In parallel materials, Ciarb stresses that funded parties need not be impecunious and that funding may extend beyond fees to case-critical costs such as experts and enforcement.

For funders and users alike, the practical effect could be fewer procedural detours and more consistent outcomes on recurring questions (what to disclose, when to disclose it, and how to handle costs). If widely adopted in practice — by counsel in drafting and by tribunals in procedural orders — the guideline may reduce uncertainty premiums in term sheets and, in turn, lower the effective cost of capital for meritorious claims. It also sets a useful marker as regulators and courts continue to revisit TPF norms across key jurisdictions.

Loopa Finance Joins ELFA Amid European Expansion Push

By John Freund |

Litigation funder Loopa Finance has officially joined the European Litigation Funders Association (ELFA), marking a significant step in its ongoing expansion across continental Europe. Founded in Latin America and recently rebranded from Qanlex, Loopa offers a suite of funding models—from full legal cost coverage to hybrid arrangements—designed to help corporates and law firms unlock capital, manage litigation risk, and accelerate cash flow.

The announcement on Loopa Finance's website underscores the company's commitment to transparency and ethical funding practices. Loopa will be represented within ELFA by Ignacio Delgado Larena-Avellaneda, an investment manager at Loopa and part of its European leadership team.

In a statement, General Counsel Europe Ignacio Delgado emphasized the firm’s belief that “justice should not depend on available capital,” describing the ELFA membership as a reflection of Loopa’s approach to combining legal acumen, financial rigor, and technology.

Founded in 2022, ELFA has rapidly positioned itself as the primary self-regulatory body for commercial litigation funding in Europe. With a Code of Conduct and increasing engagement with regulators, ELFA provides a platform for collaboration among leading funders committed to professional standards. Charles Demoulin, ELFA Director and CIO at Deminor, welcomed Loopa’s addition as bringing “a valuable intercontinental dimension” and praised the firm’s technological innovation and cross-border strategy.

Loopa’s move comes amid growing connectivity between the Latin American and European legal funding markets. For industry watchers, the announcement signals both Loopa’s rising profile and the growing importance of regulatory alignment and cross-border credibility for funders operating in multiple jurisdictions.

Burford Covers Antitrust in Legal Funding

By John Freund |

Burford Capital has contributed a chapter to Concurrences Competition Law Review focused on how legal finance is accelerating corporate opt-out antitrust claims.

The piece—authored by Charles Griffin and Alyx Pattison—frames the cost and complexity of high-stakes competition litigation as a persistent deterrent for in-house teams, then walks through financing structures (fees & expenses financing, monetizations) that convert legal assets into budgetable corporate tools. Burford also cites fresh survey work from 2025 indicating that cost, risk and timing remain the chief barriers for corporates contemplating affirmative recoveries.

The chapter’s themes include: the rise of corporate opt-outs, the appeal of portfolio approaches, and case studies on unlocking capital from pending claims to support broader corporate objectives.

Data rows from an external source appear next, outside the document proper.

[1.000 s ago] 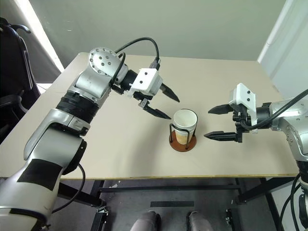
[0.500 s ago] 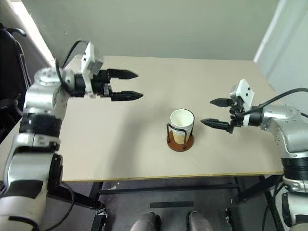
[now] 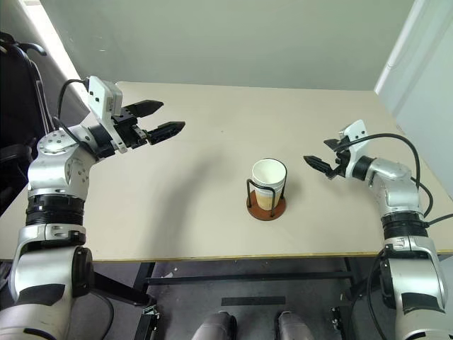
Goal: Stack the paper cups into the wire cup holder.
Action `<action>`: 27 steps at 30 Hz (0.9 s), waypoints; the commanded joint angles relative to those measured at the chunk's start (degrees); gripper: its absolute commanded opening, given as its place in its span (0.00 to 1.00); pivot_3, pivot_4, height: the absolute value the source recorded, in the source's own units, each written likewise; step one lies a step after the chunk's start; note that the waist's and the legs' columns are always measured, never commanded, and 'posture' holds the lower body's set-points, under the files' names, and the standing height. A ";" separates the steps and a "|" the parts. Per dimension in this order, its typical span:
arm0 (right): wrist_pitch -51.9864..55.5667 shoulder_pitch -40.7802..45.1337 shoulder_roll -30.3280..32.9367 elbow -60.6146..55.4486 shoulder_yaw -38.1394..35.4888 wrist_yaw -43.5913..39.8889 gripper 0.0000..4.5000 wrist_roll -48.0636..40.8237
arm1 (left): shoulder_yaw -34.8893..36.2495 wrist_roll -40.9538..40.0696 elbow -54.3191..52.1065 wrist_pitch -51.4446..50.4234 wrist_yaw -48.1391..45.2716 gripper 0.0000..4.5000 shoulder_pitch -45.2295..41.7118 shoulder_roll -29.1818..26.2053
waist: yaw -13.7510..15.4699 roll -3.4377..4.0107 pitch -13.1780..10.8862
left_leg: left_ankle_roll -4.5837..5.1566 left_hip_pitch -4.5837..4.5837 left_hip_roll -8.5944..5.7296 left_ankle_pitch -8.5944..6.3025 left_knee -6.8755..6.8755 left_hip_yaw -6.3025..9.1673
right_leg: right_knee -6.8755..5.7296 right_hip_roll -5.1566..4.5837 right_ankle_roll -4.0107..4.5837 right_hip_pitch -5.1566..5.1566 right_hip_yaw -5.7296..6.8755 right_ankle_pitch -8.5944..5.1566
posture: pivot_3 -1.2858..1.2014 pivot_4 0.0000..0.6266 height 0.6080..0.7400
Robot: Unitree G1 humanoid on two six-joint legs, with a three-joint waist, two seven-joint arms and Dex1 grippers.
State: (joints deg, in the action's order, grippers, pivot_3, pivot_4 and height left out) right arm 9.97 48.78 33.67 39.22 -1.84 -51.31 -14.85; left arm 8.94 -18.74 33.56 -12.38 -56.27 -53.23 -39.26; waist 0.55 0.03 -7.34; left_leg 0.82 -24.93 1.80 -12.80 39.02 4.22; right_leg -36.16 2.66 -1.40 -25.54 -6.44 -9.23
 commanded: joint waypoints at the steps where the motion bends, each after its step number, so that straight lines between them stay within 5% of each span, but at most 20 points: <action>1: -5.27 3.33 -0.50 5.46 -2.68 1.90 1.00 0.88 | 1.79 -0.42 1.42 1.17 0.64 0.99 -0.20 0.00 | -0.13 0.01 0.00 | 0.00 0.00 0.00 0.00 -0.01 0.00 | 0.00 0.00 0.01 -0.02 -0.01 0.00 | 0.52 0.24 1.00; 27: -16.83 7.68 -7.38 20.02 -3.44 10.37 1.00 5.68 | 6.95 -3.17 -2.71 4.22 12.46 0.99 7.29 5.61 | -0.42 0.01 -0.01 | -0.03 -0.05 0.01 -0.02 -0.49 0.00 | 0.10 0.00 0.05 -0.23 0.00 0.10 | 0.52 0.24 1.00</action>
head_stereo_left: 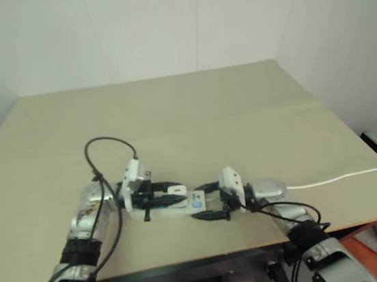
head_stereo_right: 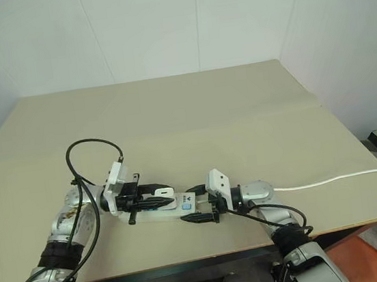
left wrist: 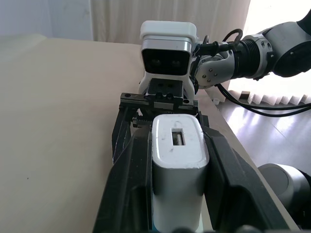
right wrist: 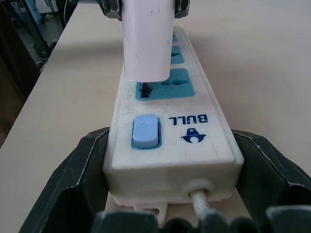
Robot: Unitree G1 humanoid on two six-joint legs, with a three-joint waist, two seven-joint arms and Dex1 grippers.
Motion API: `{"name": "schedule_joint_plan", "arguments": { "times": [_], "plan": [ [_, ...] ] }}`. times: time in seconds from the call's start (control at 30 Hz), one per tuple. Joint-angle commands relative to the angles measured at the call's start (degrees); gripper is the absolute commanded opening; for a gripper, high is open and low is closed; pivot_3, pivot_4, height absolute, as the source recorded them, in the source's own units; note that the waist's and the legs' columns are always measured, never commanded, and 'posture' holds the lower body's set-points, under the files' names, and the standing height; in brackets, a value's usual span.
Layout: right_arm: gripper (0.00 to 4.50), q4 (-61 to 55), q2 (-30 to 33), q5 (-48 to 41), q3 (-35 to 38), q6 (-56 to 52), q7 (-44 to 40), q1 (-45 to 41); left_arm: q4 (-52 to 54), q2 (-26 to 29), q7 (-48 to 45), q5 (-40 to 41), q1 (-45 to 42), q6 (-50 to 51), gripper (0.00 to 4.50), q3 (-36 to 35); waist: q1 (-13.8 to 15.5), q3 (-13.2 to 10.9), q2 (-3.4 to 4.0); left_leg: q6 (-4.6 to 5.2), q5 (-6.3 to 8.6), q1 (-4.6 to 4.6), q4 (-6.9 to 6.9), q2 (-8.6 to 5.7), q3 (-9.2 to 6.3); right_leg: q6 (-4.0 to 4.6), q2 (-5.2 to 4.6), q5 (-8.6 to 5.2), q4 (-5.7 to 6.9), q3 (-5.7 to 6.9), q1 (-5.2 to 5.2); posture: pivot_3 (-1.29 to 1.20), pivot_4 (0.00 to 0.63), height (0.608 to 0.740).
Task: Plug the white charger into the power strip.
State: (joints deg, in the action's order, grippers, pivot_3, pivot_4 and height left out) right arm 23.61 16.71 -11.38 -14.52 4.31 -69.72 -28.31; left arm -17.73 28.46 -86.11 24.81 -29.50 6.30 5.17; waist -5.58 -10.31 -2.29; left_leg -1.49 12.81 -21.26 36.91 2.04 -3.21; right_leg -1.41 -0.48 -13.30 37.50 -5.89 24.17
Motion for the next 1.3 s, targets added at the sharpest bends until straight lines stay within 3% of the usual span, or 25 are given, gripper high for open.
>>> {"name": "schedule_joint_plan", "arguments": {
  "times": [0.03,0.67,0.83,1.3],
  "plan": [
    [3.44,0.1,-0.1,1.3,-1.9,-1.4,-0.4,1.3,0.0,0.3,-1.0,-0.4,-0.3,-0.5,1.02,0.3,0.0,0.0,0.0,0.0,0.0,0.0,0.0,0.0,0.0,0.0,0.0,0.0,0.0,0.0,0.0,0.0,0.15,0.74],
    [3.44,0.4,0.1,1.1,-2.0,-1.4,-0.6,1.1,-3.3,4.7,-2.7,-2.5,1.7,-2.2,1.02,-0.2,-0.4,0.0,0.0,0.0,0.0,0.05,-0.06,0.02,0.0,0.0,0.02,0.0,0.01,0.0,0.0,0.0,0.15,0.74],
    [3.44,0.5,0.1,1.1,-2.0,-1.4,-0.5,1.0,-8.1,6.9,-5.9,-5.4,1.0,-7.6,1.02,1.7,-0.7,0.0,0.0,0.0,0.0,0.1,-0.06,0.02,0.02,0.01,0.03,-0.01,0.03,0.0,-0.02,0.0,0.15,0.74],
    [3.44,0.7,0.3,1.0,-2.3,-1.1,-0.1,0.9,-7.0,5.5,-3.0,-5.4,0.8,-7.5,1.02,3.7,-0.6,0.2,0.02,0.0,0.0,0.13,-0.07,0.02,0.01,0.01,0.03,-0.01,0.03,-0.01,-0.07,0.0,0.15,0.74]
  ]
}}
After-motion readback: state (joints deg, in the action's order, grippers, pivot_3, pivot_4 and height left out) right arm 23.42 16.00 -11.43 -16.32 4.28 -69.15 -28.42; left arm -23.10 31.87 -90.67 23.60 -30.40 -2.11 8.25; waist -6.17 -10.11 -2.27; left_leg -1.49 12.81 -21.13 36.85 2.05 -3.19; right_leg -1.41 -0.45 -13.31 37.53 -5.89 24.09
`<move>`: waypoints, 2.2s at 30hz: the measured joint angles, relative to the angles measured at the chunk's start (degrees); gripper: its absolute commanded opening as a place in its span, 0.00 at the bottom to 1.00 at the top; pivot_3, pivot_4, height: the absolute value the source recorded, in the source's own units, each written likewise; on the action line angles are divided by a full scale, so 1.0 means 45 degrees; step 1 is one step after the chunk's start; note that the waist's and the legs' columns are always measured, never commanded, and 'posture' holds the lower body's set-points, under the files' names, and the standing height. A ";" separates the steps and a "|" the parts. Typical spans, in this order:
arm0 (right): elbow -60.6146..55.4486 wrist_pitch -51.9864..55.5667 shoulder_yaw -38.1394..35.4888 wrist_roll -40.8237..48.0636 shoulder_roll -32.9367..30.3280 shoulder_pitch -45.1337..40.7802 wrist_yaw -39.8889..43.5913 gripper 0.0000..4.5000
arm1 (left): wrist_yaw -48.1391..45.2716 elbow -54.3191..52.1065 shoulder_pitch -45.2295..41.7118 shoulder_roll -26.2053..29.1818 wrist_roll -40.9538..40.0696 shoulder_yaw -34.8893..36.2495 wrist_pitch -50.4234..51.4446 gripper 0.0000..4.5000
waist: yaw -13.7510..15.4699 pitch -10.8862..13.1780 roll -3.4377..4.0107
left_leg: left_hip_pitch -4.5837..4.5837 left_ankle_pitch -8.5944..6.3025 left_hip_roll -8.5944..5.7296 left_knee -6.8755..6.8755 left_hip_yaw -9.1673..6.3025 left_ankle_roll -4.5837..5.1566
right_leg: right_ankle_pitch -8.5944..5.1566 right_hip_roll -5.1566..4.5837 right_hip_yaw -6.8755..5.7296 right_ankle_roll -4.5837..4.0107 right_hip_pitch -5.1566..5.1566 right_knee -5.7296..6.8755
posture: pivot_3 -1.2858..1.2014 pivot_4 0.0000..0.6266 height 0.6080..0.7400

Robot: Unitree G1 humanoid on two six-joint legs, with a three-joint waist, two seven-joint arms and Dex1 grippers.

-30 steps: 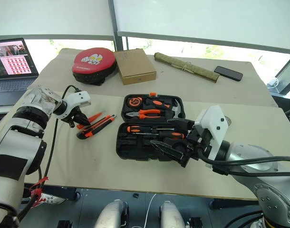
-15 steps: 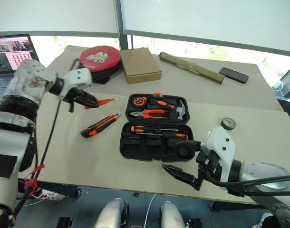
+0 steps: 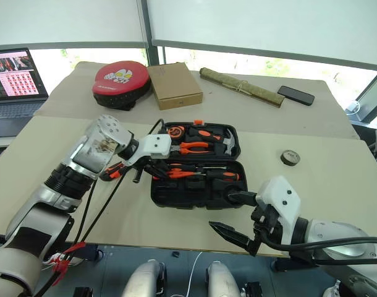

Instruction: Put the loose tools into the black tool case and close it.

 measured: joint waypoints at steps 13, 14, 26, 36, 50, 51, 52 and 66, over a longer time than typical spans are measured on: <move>0.0043 -0.0225 0.0177 0.0032 0.0249 -0.0339 -0.1043 1.00 | 0.0174 0.0445 -0.0670 -0.0408 0.0601 -0.1323 0.0150 0.09 | 0.0002 -0.0003 0.0005 | 0.0004 0.0000 -0.0002 -0.0002 -0.0008 0.0001 | 0.0000 0.0002 0.0002 -0.0001 0.0001 0.0001 | 0.52 0.24 1.00; 0.0043 -0.0233 0.0225 0.0035 0.0281 -0.0457 -0.1145 1.00 | 0.0133 0.0472 -0.0695 -0.0404 0.0641 -0.1356 0.0117 0.09 | -0.0017 -0.0004 0.0007 | 0.0006 0.0000 -0.0002 -0.0003 -0.0008 0.0001 | 0.0000 0.0003 0.0003 -0.0001 0.0001 0.0001 | 0.52 0.24 1.00; 0.0061 -0.0421 0.0490 0.0031 0.0529 -0.0708 -0.1616 1.00 | -0.0507 0.1210 -0.1289 -0.0510 0.0617 -0.1581 0.1855 0.09 | -0.0132 -0.0015 0.0026 | 0.0034 0.0000 0.0007 -0.0019 -0.0015 0.0001 | -0.0005 0.0023 0.0024 -0.0010 0.0000 0.0008 | 0.52 0.24 1.00; 0.0079 -0.0816 0.1055 -0.0598 0.0635 -0.0565 -0.1398 1.00 | -0.0671 0.0956 -0.1267 -0.0121 0.0672 -0.1830 0.1443 0.09 | -0.0104 -0.0017 0.0029 | 0.0036 0.0000 0.0008 -0.0020 -0.0017 0.0001 | -0.0007 0.0025 0.0024 -0.0015 0.0002 0.0013 | 0.52 0.24 1.00; 0.0330 -0.1105 0.1127 -0.1003 0.0777 -0.0478 -0.1196 1.00 | -0.1497 -0.0538 -0.1165 0.1497 -0.1258 -0.1183 0.2370 0.72 | -0.0029 -0.0016 0.0035 | 0.0021 0.0000 0.0005 -0.0012 -0.0020 0.0001 | -0.0007 0.0015 0.0019 -0.0014 -0.0001 0.0011 | 0.52 0.24 1.00; 0.0334 -0.1106 0.1124 -0.1009 0.0777 -0.0462 -0.1176 1.00 | -0.1500 -0.0682 -0.1162 0.1648 -0.1679 -0.0841 0.2349 0.66 | -0.0027 -0.0016 0.0035 | 0.0021 0.0000 0.0005 -0.0011 -0.0023 0.0001 | -0.0007 0.0015 0.0017 -0.0014 -0.0001 0.0011 | 0.52 0.24 1.00; 0.0341 -0.1107 0.1122 -0.1034 0.0777 -0.0445 -0.1152 1.00 | -0.1422 -0.0677 -0.1129 0.1636 -0.2026 -0.0325 0.2290 0.60 | -0.0022 -0.0016 0.0036 | 0.0022 0.0000 0.0005 -0.0007 -0.0025 0.0001 | -0.0007 0.0014 0.0016 -0.0014 0.0002 0.0013 | 0.52 0.24 1.00; 0.0916 -0.1117 0.1115 -0.1427 0.0784 -0.0910 -0.0873 1.00 | 0.1480 0.2357 0.2019 -0.0929 -0.3682 0.2944 -0.3374 0.01 | 0.0149 -0.0031 0.0059 | 0.0032 0.0000 -0.0011 0.0002 -0.0007 0.0001 | -0.0002 0.0002 0.0013 -0.0008 0.0022 0.0007 | 0.52 0.24 1.00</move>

While the article is thought-leadership rather than a deal announcement, it lands amid a surge in private enforcement activity and a more sophisticated debate over governance around funder influence, disclosure and control rights.

The upshot for the market: if corporate opt-outs continue to professionalize—and if boards start treating claims more like assets—expect a deeper bench of financing structures (including hybrid monetizations) and more direct engagement between funders and CFOs. That could widen the funnel of antitrust recoveries in both the U.S. and EU, even as regulators and courts refine the rules of the road.